Contract Categories: Business Finance - Term Sheets
EX-10.41 2 ex_10-41.htm BINDING TERM SHEET, DATED SEPTEMBER 20, 2012 ex_10-41.htm


 
BINDING TERM SHEET


between

ULURU Inc.
4452 Beltway Drive
Addison, TX 75001, USA
Subsequently referred to as ULURU


and

Regenertec Invest GmbH
Traungasse 14
A – 1030 Vienna
Investment vehicle of MELMED Holding AG
Subsequently referred to as MELMED


 
 

 



I.  
INTENTION OF ULURU INC. AND REGENERTEC INVEST GMBH

It is the intention of ULURU Inc. (“Company”) and Regenertec Invest GmbH (“Investor”) to enter into the following agreements:

i)  
Security Purchase Agreement substantially in the form outlined in Appendix A;

ii)  
Common Stock Purchase Warrant substantially in the form outlined in Appendix B;

iii)  
OraDisc License and Supply Agreement substantially in the form outlined in Appendix C;

iv)  
Amendment No. 1 to License and Supply Agreement between ULURU Inc. and Altrazeal Trading Ltd. dated January 11, 2012 substantially in the form outlined in Appendix D; and

v)  
Shareholders’ Agreement between ULURU Inc. and OraDisc GmbH substantially in the form outlined in Appendix E.

II.  
INVESTMENT

1.)  
Company and Investor will execute a Security Purchase Agreement in reliance upon  the exemption from securities registration for offers and sales to accredited investors afforded, inter alia, under regulation D (“Regulation D”) of the United States Security Act of 1933, as amended and/or Section 4 (2) of the 1933 Act.

2.)  
Subject to the terms and conditions of this binding term sheet, purchaser hereby agrees to purchase from the Company 5,000,000 shares of ULURU Inc.

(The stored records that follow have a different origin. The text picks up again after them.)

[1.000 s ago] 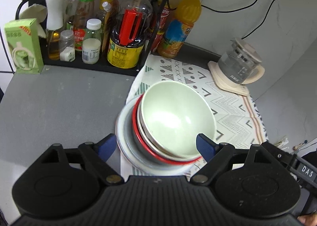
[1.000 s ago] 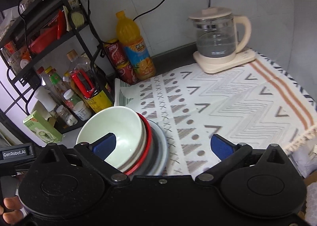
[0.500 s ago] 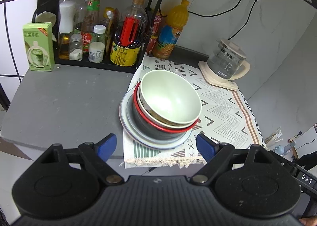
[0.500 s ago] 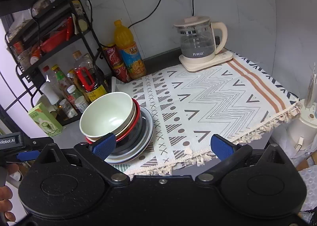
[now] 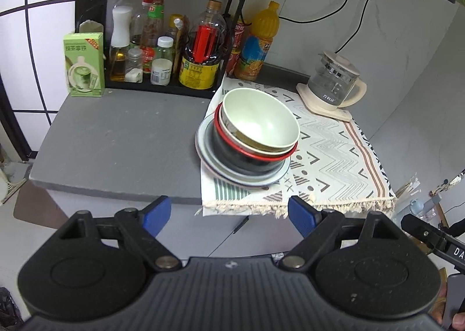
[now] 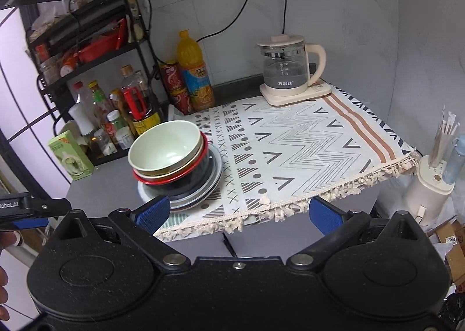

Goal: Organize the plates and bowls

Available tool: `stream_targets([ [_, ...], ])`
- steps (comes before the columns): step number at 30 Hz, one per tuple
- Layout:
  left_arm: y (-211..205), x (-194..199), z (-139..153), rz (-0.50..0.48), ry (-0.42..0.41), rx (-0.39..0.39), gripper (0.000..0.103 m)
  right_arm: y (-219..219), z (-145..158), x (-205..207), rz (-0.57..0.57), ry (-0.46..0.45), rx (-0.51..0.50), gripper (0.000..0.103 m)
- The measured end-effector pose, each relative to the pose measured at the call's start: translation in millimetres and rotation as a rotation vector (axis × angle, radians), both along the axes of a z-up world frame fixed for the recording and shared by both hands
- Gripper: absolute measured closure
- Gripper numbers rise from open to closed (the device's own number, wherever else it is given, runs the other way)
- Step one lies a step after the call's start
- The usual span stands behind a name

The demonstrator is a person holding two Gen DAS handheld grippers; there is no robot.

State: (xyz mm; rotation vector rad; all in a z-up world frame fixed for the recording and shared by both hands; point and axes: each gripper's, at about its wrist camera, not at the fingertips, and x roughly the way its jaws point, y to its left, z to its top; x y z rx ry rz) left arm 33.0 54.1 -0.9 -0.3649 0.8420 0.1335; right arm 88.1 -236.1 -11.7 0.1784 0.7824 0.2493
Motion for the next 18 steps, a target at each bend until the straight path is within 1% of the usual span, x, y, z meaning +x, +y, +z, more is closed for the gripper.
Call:
stream_targets([
  [2,0,-7,1,-0.006,-0.001,0.015,0.017,1,0,-7,0.001,-0.001,-0.004,0.0],
  [6,-3,-20,1,-0.029,-0.007,0.07,0.015,2,1,-21,0.0,-0.012,-0.01,0.0],
  [10,-4,-33,2,-0.044,-0.016,0.091,0.015,2,3,-33,0.002,-0.011,-0.002,0.0],
  [14,-4,-43,3,-0.057,-0.026,0.103,0.015,0,6,-45,0.01,-0.03,0.015,0.0],
  [16,-5,-46,1,-0.071,-0.033,0.113,0.015,0,7,-50,0.007,-0.027,0.007,0.001],
  [18,-6,-50,-1,-0.069,-0.03,0.128,0.015,-2,6,-52,0.008,-0.017,0.023,0.001],
])
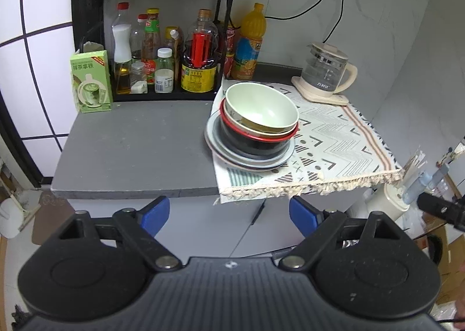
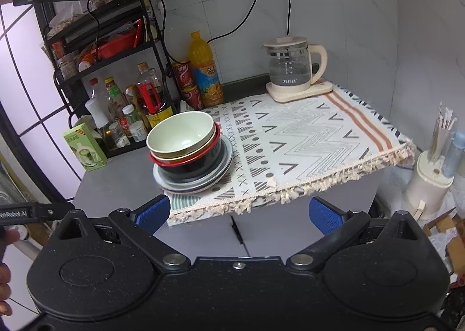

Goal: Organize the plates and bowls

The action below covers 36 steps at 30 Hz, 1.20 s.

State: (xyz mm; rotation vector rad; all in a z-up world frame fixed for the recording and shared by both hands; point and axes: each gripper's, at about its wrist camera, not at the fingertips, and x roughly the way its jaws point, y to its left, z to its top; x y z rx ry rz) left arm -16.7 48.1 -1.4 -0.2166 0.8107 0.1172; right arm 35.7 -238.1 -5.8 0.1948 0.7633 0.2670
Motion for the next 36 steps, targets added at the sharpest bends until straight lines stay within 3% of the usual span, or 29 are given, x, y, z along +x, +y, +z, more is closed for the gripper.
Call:
stream_targets([
  [36,15,-31,11,0.017,-0.004,0.007,0.015,6,5,-28,0.038,-0.02,-0.007,0.001],
])
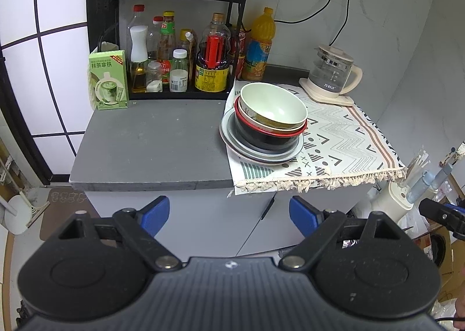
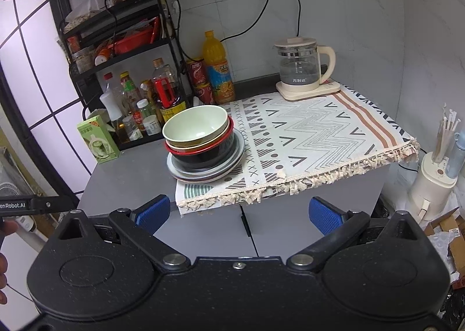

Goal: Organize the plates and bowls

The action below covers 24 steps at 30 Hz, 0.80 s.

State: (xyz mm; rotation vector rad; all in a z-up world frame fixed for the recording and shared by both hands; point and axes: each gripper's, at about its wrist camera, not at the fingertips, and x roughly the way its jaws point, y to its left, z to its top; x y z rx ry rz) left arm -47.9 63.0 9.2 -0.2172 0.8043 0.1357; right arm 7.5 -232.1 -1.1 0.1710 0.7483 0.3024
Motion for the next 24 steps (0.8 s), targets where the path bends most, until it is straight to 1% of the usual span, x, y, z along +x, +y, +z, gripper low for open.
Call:
stream_targets([
  [11,-5,4,4,-0.029,-0.009,0.003,0.015,2,3,-3,0.0,0.002,-0.013,0.001],
  [19,-8,5,1,-0.047,-0.003,-0.007,0.015,3,1,-3,0.004,0.007,-0.016,0.001],
  [24,-11,3,1,-0.057,-0.007,0.01,0.015,4,-1,-1,0.015,0.008,-0.022,0.001],
])
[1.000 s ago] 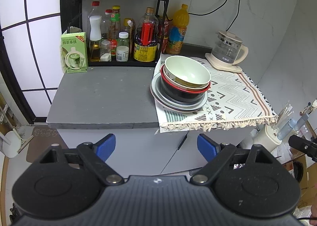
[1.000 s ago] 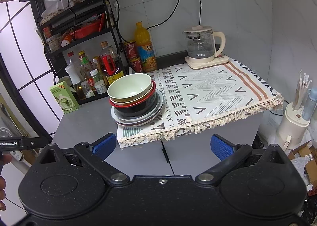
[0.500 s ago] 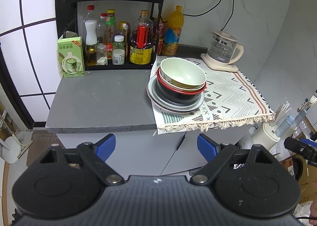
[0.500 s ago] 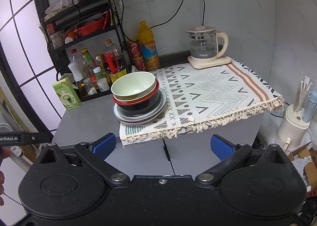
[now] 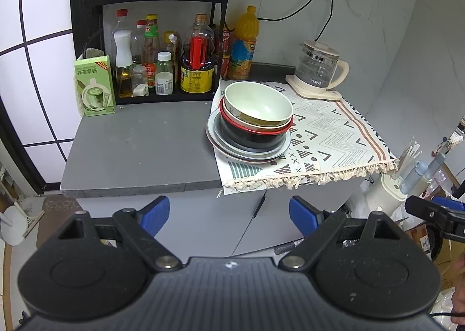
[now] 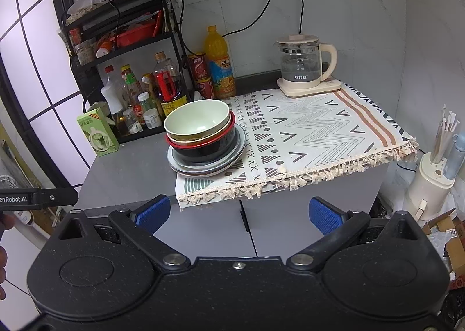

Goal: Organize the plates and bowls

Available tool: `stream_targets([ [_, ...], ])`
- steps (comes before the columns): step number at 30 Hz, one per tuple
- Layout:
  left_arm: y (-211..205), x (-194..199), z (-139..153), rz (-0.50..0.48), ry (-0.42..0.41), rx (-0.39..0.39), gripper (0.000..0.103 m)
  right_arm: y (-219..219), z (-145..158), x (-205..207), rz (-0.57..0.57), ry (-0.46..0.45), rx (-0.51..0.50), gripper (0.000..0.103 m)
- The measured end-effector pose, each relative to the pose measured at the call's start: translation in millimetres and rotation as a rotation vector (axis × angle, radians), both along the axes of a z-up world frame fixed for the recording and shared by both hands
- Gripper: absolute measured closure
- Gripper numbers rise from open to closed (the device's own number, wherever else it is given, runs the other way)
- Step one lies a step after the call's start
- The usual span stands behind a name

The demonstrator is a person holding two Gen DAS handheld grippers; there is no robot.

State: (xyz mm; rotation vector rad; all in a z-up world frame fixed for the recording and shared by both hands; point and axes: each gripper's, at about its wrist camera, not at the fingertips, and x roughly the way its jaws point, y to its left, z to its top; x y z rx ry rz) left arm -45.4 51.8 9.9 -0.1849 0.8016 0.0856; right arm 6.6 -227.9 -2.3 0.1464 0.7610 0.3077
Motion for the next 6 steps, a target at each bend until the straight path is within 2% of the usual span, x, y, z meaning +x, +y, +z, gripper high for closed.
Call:
stream_targets([
  [6,0.0,1.9,-0.8,-0.001,0.008,-0.007,0.015,0.9,-3.4,2.8,0.005,0.003,-0.007,0.001],
])
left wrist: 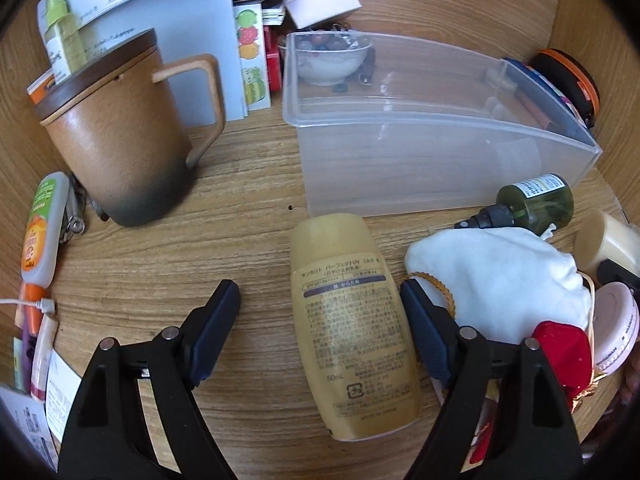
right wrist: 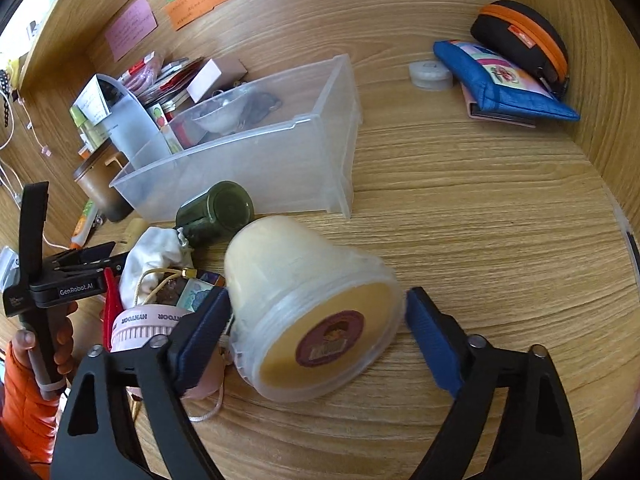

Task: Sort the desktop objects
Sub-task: 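Grasp the cream tub with the right tool while the left grasps the yellow sunscreen bottle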

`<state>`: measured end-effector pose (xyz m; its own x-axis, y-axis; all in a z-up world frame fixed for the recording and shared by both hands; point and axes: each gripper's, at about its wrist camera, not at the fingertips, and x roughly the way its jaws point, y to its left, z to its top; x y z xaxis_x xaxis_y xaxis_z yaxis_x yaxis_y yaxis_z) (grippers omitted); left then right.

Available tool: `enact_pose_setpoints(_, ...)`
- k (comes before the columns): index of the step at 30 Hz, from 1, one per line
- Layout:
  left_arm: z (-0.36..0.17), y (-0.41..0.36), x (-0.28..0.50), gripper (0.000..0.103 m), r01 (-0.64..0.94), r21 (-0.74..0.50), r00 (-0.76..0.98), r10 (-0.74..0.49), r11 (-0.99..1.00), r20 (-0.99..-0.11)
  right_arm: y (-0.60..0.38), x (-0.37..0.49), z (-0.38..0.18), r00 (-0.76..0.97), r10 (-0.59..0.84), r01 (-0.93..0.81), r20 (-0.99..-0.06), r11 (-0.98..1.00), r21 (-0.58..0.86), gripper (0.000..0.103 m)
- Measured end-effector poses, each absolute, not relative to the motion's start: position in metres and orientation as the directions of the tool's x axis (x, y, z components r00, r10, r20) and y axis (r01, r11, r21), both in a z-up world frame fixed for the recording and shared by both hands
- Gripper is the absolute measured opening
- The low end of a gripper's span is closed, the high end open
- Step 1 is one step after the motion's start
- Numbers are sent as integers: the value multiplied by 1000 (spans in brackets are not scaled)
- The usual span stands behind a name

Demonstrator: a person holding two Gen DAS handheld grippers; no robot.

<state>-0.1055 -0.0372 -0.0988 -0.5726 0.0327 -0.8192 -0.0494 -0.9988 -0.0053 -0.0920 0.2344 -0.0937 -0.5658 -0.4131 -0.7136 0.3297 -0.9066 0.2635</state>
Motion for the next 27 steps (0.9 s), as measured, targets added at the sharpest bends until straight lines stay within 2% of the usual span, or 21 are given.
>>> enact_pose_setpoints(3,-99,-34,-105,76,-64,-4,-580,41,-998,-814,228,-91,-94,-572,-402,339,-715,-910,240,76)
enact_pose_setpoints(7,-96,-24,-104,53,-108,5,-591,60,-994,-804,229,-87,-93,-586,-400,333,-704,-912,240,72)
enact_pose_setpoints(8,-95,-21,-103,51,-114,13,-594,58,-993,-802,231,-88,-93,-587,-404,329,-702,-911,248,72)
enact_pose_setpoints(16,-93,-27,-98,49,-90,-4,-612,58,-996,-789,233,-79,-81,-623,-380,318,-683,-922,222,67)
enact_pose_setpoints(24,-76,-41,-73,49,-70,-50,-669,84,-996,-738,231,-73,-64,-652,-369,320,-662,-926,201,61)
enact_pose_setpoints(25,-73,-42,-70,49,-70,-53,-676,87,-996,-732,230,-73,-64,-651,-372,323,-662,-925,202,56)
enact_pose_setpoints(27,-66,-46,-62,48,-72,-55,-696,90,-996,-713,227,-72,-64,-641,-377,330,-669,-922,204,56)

Common Stock par value $0.001 per share (“Common Stock”) for total consideration of $2,000,000.

3.)  
The total consideration will be paid in accordance with the following schedule:
▬  
$400,000                      on signing of the Investment Agreement
▬  
$500,000                      4 month after signing of the Investment Agreement
▬  
$600,000                      8 month after signing of the Investment Agreement
▬  
$500,000                      12 month after signing of the Investment Agreement

4.)  
Investor will receive 3,000,000 warrants to purchase Common Stock at $0.60 cents per share ($1.80 Mio), the full terms and conditions to be outlined in a Warrant Agreement.

5.)  
Company will make standard representations and warranties including, Company organization, authorized shares, validity of transaction documents, approvals, fillings and financial statements, absence of certain changes, full disclosure, absence of litigation, absence events of default and undisclosed liabilities.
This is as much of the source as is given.